ACTIVITY:
Each line in these records that contains "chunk" counts once. Give the number only.

DATA TO USE:
━━━━━━━━
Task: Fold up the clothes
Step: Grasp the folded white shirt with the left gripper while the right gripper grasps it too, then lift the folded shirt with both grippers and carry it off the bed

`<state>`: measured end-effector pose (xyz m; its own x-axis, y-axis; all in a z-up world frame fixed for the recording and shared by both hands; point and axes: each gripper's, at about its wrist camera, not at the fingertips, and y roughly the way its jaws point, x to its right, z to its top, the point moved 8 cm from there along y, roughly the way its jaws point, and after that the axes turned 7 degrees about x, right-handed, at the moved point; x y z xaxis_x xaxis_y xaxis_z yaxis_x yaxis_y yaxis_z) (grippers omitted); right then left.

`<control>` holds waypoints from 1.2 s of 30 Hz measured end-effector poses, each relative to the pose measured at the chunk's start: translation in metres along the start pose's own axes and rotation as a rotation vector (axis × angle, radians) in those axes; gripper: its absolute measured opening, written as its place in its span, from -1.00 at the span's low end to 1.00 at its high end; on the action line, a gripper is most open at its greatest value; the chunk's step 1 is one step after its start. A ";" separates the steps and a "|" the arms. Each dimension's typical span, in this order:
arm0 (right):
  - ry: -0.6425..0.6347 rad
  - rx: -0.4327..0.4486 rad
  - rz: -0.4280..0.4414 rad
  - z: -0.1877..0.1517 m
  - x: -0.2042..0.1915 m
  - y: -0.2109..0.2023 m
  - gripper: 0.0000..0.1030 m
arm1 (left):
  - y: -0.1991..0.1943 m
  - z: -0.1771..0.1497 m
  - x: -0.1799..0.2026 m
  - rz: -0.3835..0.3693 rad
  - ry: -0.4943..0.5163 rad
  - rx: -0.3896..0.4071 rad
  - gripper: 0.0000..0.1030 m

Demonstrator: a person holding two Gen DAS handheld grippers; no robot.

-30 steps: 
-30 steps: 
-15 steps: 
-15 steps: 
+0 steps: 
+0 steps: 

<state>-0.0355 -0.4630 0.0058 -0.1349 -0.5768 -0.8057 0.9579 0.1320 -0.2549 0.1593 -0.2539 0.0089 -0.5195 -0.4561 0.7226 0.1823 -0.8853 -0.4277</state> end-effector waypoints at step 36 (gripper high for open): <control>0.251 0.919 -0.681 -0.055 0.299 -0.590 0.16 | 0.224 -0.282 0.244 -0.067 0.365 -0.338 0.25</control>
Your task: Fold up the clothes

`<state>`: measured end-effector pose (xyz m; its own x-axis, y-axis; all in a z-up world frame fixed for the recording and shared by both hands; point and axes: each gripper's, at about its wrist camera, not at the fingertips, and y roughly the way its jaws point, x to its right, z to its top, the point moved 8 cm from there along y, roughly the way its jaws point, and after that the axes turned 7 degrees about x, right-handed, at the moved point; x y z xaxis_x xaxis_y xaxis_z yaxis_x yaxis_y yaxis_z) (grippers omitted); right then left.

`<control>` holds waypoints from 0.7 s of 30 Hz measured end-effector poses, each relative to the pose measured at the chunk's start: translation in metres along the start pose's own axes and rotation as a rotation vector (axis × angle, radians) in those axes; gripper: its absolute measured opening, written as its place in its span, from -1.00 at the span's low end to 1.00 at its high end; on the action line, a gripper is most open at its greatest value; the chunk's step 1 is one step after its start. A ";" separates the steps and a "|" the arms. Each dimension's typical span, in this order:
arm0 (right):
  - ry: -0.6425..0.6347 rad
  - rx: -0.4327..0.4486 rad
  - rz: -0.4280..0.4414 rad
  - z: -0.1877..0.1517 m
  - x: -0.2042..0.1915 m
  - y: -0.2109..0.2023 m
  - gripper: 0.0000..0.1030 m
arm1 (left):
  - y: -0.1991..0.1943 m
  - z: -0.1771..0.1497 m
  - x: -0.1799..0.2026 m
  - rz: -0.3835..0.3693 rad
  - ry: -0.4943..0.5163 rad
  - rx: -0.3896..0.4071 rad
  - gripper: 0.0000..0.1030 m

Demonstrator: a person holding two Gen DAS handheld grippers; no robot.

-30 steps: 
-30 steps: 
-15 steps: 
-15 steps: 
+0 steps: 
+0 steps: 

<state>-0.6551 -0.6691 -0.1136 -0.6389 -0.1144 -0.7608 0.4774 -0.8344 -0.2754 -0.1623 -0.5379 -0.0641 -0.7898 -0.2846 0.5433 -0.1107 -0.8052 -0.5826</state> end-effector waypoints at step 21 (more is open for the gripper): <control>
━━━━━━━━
SOLUTION FOR THIS EXERCISE:
2